== What you will do ==
Work through the listing below, copying each line that carries the word "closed".

== Provided data ==
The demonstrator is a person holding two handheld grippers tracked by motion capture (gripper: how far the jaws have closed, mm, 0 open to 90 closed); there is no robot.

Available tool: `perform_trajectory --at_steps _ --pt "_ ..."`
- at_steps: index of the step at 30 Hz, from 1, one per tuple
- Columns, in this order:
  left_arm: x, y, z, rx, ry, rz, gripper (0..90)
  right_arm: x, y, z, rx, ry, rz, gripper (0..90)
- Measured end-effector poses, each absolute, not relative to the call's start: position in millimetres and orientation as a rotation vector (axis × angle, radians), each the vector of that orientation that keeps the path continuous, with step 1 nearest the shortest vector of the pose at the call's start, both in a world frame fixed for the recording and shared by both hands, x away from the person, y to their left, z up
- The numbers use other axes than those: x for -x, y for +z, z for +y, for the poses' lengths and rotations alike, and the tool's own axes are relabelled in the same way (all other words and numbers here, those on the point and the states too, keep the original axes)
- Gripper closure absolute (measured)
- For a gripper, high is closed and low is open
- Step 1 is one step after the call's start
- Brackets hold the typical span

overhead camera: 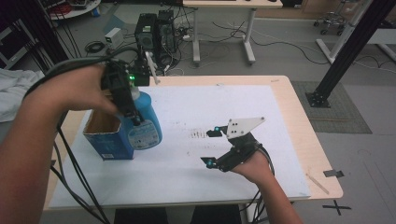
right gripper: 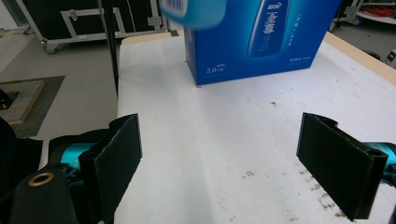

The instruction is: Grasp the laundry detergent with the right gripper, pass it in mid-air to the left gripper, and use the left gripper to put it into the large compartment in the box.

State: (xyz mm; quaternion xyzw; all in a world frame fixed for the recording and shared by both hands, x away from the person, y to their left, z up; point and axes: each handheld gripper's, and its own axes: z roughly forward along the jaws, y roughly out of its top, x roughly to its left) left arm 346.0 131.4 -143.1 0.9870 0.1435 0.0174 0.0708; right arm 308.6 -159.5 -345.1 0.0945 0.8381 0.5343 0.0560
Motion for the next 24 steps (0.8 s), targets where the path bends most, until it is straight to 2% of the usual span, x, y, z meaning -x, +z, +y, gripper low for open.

== Written answer ==
The demonstrator is a person holding two handheld grippers tracked by motion capture (gripper: how far the jaws have closed, mm, 0 open to 90 closed); there is no robot.
- For a gripper, high is closed and low is open

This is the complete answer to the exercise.